QS. Al-Isra’ ayat 36 :
”Dan janganlah kamu mengikuti apa yang kamu tidak mempunyai pengetahuan tentangnya. Sesungguhnya pendengaran, penglihatan dan hati, semuanya itu akan dimintai pertanggung-jawabannya”.
QS. Al Hujuraat ayat 11:
“Wahai orang-orang yang beriman, janganlah sekumpulan orang laki-laki merendahkan kumpulan yang lain, boleh jadi yang ditertawakan itu lebih baik dari mereka. Dan jangan pula sekumpulan perempuan merendahkan kumpulan lainnya, boleh jadi yang direndahkan itu lebih baik. Dan janganlah suka mencela dirimu sendiri dan jangan memanggil dengan gelaran yang mengandung ejekan (gelar-gelar yang buruk). Seburuk-buruk panggilan adalah (panggilan) yang buruk sesudah iman dan barangsiapa yang tidak bertobat, maka mereka itulah orang-orang yang zalim."
Pengumpat atau orang yang mencela adalah orang-orang tercela dan terlaknat sebagaimana yang disebutkan dalam firman Allah SWT berikut :
QS. Al Humazah ayat 1:
"Kecelakaanlah bagi setiap pengumpat lagi pencela”
Seburuk buruk sifat dan nama panggilan adalah pemberian gelar dengan gelar yang buruk, sebagaimana yang dulu dilakukan pada masa jahiliyyah.
QS.Al-Hujuraat ayat 12:
“Wahai orang-orang yang beriman! Jauhilah kebanyakan dari prasangka (kecurigaan), sesungguhnya sebagian dari prasangka itu dosa. Dan janganlah kamu mencari-cari keburukan orang lain, dan janganlah ada di antara kamu yang menggunjing satu sama lain. Apakah ada di antara kamu yang suka memakan daging saudaranya yang sudah mati? Tentu kamu merasa jijik. Dan bertakwalah kepada Allah, sesungguhnya Allah Maha Penerima Taubat lagi Maha Penyayang.”
QS.Al Israa' ayat 53:
"Dan katakanlah kepada hamba hamba KU: "Hendaklah mereka mengucapkan perkataan yang lebih baik (benar). Sesungguhnya setan itu menimbulkan perselisihan di antara mereka. Sesungguhnya setan itu adalah musuh yang nyata bagi manusia.”
QS. Al-Qashas ayat 55 :
“Dan apabila mereka mendengar perkataan yang tidak bermanfaat, mereka berpaling dari padanya.
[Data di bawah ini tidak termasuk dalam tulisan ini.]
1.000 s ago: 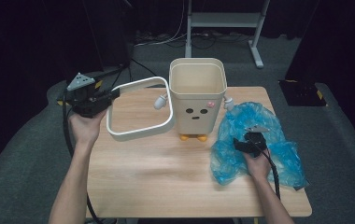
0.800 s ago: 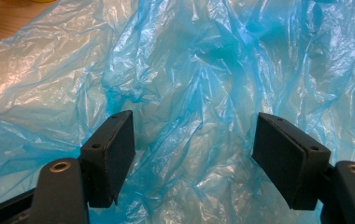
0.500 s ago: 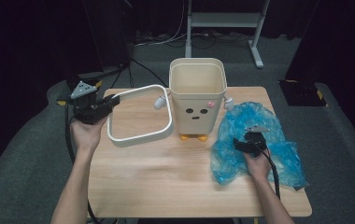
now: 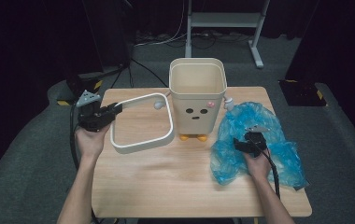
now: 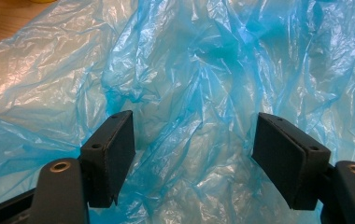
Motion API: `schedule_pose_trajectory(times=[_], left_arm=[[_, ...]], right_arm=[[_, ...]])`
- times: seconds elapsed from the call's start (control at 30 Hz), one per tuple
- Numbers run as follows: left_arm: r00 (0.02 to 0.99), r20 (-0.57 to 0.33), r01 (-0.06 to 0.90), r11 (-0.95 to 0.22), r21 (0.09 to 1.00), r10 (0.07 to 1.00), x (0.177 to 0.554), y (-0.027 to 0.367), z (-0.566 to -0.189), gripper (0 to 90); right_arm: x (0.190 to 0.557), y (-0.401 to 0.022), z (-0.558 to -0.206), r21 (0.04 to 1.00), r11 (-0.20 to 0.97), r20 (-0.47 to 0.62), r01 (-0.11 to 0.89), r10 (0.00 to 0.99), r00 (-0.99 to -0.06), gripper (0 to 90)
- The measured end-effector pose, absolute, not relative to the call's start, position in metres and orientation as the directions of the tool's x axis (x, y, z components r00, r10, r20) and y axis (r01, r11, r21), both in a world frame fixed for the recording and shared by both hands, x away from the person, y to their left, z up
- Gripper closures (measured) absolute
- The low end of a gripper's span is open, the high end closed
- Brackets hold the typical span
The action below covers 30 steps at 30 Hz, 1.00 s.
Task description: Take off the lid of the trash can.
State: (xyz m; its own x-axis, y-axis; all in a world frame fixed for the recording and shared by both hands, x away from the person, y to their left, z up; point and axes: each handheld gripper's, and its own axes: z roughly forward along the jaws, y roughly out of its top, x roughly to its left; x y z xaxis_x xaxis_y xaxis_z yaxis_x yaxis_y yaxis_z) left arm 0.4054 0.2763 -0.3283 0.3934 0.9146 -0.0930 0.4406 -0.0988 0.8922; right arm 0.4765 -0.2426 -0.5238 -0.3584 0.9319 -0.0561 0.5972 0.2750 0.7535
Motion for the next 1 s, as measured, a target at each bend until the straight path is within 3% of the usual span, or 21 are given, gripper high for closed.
schedule_pose_trajectory(times=[1.0], left_arm=[[0.381,-0.087,0.479,-0.117,0.870,0.920,0.403,0.268,-0.366,76.9]], right_arm=[[0.477,-0.243,-0.524,0.754,0.274,-0.056,0.597,0.932,-0.358,29.4]])
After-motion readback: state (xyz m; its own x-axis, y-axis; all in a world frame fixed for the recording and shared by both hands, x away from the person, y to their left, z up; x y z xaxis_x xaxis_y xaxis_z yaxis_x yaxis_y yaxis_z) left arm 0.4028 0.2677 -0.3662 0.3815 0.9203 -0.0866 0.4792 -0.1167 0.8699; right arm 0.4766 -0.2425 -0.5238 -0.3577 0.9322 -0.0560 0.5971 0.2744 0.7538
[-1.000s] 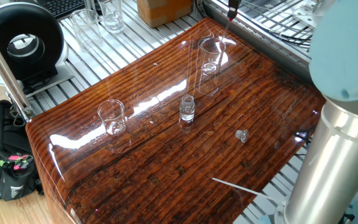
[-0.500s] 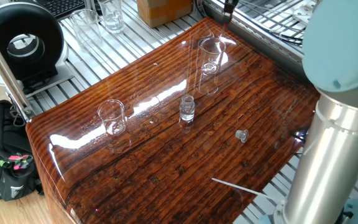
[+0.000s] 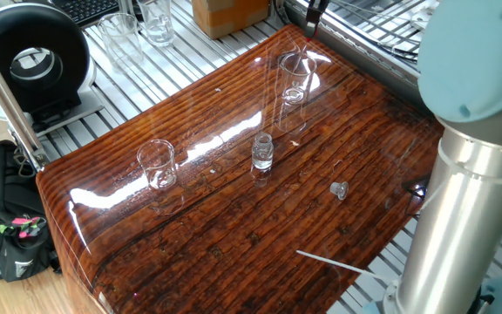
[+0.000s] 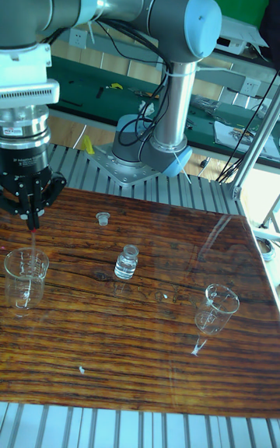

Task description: Transfer liquid using a dropper

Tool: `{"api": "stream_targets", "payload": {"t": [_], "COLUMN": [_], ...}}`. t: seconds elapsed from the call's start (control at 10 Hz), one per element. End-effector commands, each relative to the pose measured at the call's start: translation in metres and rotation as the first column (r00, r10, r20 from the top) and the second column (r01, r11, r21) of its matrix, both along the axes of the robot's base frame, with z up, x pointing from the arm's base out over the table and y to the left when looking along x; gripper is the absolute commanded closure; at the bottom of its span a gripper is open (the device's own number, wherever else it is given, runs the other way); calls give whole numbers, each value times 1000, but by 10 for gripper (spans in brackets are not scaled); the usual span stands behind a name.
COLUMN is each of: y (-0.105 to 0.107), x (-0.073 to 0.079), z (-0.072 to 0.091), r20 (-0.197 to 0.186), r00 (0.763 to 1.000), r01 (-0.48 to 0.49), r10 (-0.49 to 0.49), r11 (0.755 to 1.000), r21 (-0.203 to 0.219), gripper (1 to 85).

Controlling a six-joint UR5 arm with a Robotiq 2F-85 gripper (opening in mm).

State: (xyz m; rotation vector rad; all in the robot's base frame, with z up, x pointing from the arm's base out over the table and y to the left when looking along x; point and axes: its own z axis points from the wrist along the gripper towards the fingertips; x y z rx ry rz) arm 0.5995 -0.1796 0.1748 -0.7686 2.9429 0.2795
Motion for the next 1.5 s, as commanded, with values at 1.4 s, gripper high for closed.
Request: {"api": "stream_targets", "payload": {"t": [1.4], "y": [-6], "x": [-3], "z": [-36], "r20": [37], "r00": [999], "r01": [2], "r10": [-5], "r11": [998], "r21": [67], "gripper": [840]}}
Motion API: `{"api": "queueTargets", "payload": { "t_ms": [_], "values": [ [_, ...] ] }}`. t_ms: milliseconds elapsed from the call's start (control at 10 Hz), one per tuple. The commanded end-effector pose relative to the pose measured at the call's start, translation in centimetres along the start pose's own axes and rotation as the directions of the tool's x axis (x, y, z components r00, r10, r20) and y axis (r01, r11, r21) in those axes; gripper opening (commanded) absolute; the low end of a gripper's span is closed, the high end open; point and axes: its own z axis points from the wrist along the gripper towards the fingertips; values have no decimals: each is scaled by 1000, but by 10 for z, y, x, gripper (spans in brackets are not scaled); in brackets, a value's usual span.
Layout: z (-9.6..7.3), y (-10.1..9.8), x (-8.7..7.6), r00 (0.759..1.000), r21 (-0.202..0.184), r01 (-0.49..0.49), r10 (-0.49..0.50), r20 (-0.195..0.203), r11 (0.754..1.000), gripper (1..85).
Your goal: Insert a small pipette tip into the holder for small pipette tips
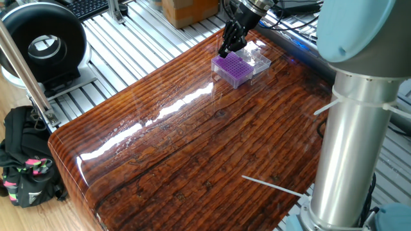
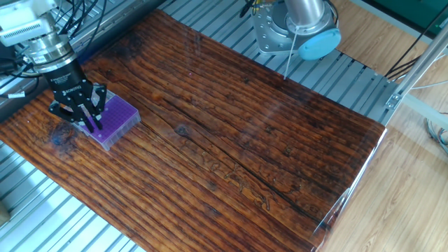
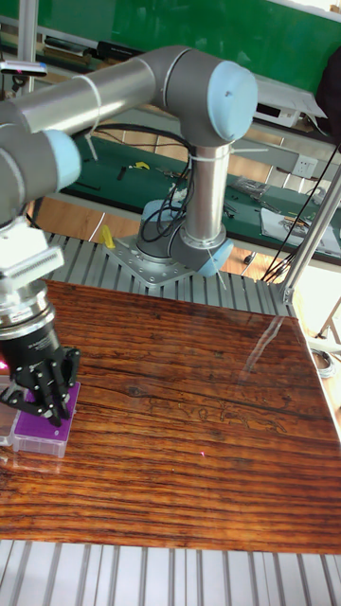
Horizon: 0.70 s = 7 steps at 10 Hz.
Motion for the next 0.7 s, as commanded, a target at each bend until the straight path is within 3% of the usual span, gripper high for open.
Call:
{"api": "queueTargets", "payload": {
  "t_ms": [0, 100, 200, 300, 400, 500, 600],
  "values": [
    [-11, 13, -22, 975, 97, -205, 212, -65, 974, 137],
    [-9, 22, -23, 948, 101, -306, 313, -62, 947, 113],
    [-4, 35, -28, 904, 65, -421, 424, -47, 905, 83],
    [-5, 31, -18, 883, 99, -457, 465, -68, 884, 50],
    [-5, 21, -13, 878, 136, -461, 473, -73, 877, 20],
    [-6, 19, -13, 867, 138, -481, 493, -71, 866, 10],
    [-9, 10, -1, 863, 184, -475, 497, -95, 860, 10]
  ]
}}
Dan mereka berkata: "Bagi kami amal amal kami dan bagimu amal amal mu, semoga selamatlah kamu, kami tidak ingin bergaul dengan orang orang yg jahil"
Dalam Riwayat Hadist (H.R. Al-Bukhari dan Muslim) Rasulullah Shallallahu ‘alaihi wa sallam bersabda :
“Berhati-hatilah kalian dari tindakan berprasangka buruk, karena prasangka buruk adalah sedusta-dusta ucapan. Janganlah kalian saling mencari berita kejelekan orang lain, saling memata-matai, saling mendengki, saling membelakangi, dan saling membenci. Jadilah kalian hamba-hamba Allah yang bersaudara”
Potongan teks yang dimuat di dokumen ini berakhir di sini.